> [WHAT IS REQUIRED]: Reproduce all of the entries below exactly, without a single change.

*** DATA FOR THIS EXERCISE Section Begins ***

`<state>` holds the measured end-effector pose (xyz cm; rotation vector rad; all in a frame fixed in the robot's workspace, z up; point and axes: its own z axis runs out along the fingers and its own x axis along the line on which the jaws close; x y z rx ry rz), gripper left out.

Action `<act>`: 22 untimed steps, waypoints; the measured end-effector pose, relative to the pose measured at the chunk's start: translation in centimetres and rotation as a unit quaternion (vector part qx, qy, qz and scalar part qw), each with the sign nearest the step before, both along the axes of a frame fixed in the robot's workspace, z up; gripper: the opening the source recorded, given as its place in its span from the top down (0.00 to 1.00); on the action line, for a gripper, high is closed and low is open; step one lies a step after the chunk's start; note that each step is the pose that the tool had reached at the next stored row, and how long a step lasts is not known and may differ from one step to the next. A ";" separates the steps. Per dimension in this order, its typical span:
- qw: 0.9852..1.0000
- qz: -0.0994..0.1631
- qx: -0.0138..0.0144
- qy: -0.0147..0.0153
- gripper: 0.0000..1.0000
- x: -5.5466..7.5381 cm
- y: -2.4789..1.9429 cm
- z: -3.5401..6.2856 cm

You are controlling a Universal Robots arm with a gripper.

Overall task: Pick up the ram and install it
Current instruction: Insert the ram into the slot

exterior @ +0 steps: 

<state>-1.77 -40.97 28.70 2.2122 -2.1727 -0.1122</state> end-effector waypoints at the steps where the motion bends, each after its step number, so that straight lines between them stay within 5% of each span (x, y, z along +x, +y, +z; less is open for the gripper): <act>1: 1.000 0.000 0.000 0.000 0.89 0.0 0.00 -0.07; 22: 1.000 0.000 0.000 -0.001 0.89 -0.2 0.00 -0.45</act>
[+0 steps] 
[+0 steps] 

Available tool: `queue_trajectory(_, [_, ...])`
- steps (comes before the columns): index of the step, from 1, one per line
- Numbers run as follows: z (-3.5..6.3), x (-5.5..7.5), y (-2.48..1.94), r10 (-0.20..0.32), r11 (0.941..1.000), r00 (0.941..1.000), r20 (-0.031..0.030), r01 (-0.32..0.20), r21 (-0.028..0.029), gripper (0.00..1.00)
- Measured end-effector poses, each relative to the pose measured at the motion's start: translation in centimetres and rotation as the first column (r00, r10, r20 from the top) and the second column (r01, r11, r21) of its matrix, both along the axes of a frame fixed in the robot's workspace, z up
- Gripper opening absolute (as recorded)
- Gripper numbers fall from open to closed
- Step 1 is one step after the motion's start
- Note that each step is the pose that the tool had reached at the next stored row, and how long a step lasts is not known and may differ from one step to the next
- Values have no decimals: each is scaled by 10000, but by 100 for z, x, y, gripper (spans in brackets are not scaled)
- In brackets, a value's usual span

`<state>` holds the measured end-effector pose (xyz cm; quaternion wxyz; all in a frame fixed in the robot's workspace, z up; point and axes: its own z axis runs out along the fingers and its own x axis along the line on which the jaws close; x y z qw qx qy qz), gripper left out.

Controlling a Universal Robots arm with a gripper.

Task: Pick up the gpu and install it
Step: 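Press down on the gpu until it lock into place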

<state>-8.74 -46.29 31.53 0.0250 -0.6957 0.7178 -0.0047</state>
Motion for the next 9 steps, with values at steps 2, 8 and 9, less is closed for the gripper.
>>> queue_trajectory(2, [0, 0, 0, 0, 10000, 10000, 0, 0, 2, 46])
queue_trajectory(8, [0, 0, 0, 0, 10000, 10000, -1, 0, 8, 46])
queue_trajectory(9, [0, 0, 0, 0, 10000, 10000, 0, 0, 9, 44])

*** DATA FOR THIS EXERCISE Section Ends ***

> [ANSWER TO THE PROBLEM]:
`<state>` holds the measured end-effector pose (xyz cm; rotation vector rad; all in a frame fixed in the robot's workspace, z up; point and axes: its own z axis runs out along the fingers and its own x axis along the line on which the jaws close; x y z rx ry rz), gripper left out.

Action `<act>`: 22 untimed steps, waypoints; the measured end-effector pose, relative to the pose measured at the chunk's start: translation in centimetres and rotation as a unit quaternion (vector part qx, qy, qz and scalar part qw), each with the sign nearest the step before, both along the axes of a frame fixed in the robot's workspace, z up; gripper: the opening the source recorded, given as its place in its span from the top down (0.00 to 1.00); on the action line, for a gripper, high is closed and low is open; step one lies a step after the chunk's start; note that each step is the pose that the tool had reached at the next stored row, and how long a step lasts is not known and may differ from one step to the next. A ";" separates the steps. Per dimension in this order, its typical span:
- qw: 0.9852..1.0000
- qz: -0.0994..0.1631
- qx: -0.0138..0.0144
- qy: -0.0147..0.0153
- gripper: 0.0000..1.0000
- x: -5.5466..7.5381 cm
- y: -2.4789..1.9429 cm
- z: -3.5401..6.2856 cm

You are controlling a Universal Robots arm with a gripper.

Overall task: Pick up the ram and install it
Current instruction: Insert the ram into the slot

exterior @ +0 steps: 

<state>-1.77 -40.97 28.70 2.2122 -2.1727 -0.1122</state> end-effector waypoints at the steps where the motion bends, each after its step number, so that straight lines between them stay within 5% of each span (x, y, z along +x, +y, +z; less is open for the gripper): <act>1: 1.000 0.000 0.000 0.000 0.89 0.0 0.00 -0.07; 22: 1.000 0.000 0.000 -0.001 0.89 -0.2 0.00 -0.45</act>
[+0 steps] 
[+0 steps] 

Available tool: `queue_trajectory(_, [_, ...])`
- steps (comes before the columns): index of the step, from 1, one per line
- Numbers run as follows: z (-3.5..6.3), x (-5.5..7.5), y (-2.48..1.94), r10 (-0.20..0.32), r11 (0.941..1.000), r00 (0.941..1.000), r20 (-0.031..0.030), r01 (-0.32..0.20), r21 (-0.028..0.029), gripper (0.00..1.00)
- Measured end-effector poses, each relative to the pose measured at the motion's start: translation in centimetres and rotation as the first column (r00, r10, r20 from the top) and the second column (r01, r11, r21) of its matrix, both along the axes of a frame fixed in the robot's workspace, z up
- Gripper opening absolute (as recorded)
- Gripper numbers fall from open to closed
- Step 1 is one step after the motion's start
- Note that each step is the pose that the tool had reached at the next stored row, and how long a step lasts is not known and may differ from one step to the next
- Values have no decimals: each is scaled by 10000, but by 100 for z, x, y, gripper (spans in brackets are not scaled)
- In brackets, a value's usual span

`<state>` holds the measured end-effector pose (xyz cm; quaternion wxyz; all in a frame fixed in the robot's workspace, z up; point and axes: its own z axis runs out along the fingers and its own x axis along the line on which the jaws close; x y z qw qx qy qz), gripper left out.

Controlling a Universal Robots arm with a gripper.

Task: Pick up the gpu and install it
Step: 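Press down on the gpu until it lock into place
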
<state>-8.74 -46.29 31.53 0.0250 -0.6957 0.7178 -0.0047</state>
Motion for the next 9 steps, with values at steps 2, 8 and 9, less is closed for the gripper.
>>> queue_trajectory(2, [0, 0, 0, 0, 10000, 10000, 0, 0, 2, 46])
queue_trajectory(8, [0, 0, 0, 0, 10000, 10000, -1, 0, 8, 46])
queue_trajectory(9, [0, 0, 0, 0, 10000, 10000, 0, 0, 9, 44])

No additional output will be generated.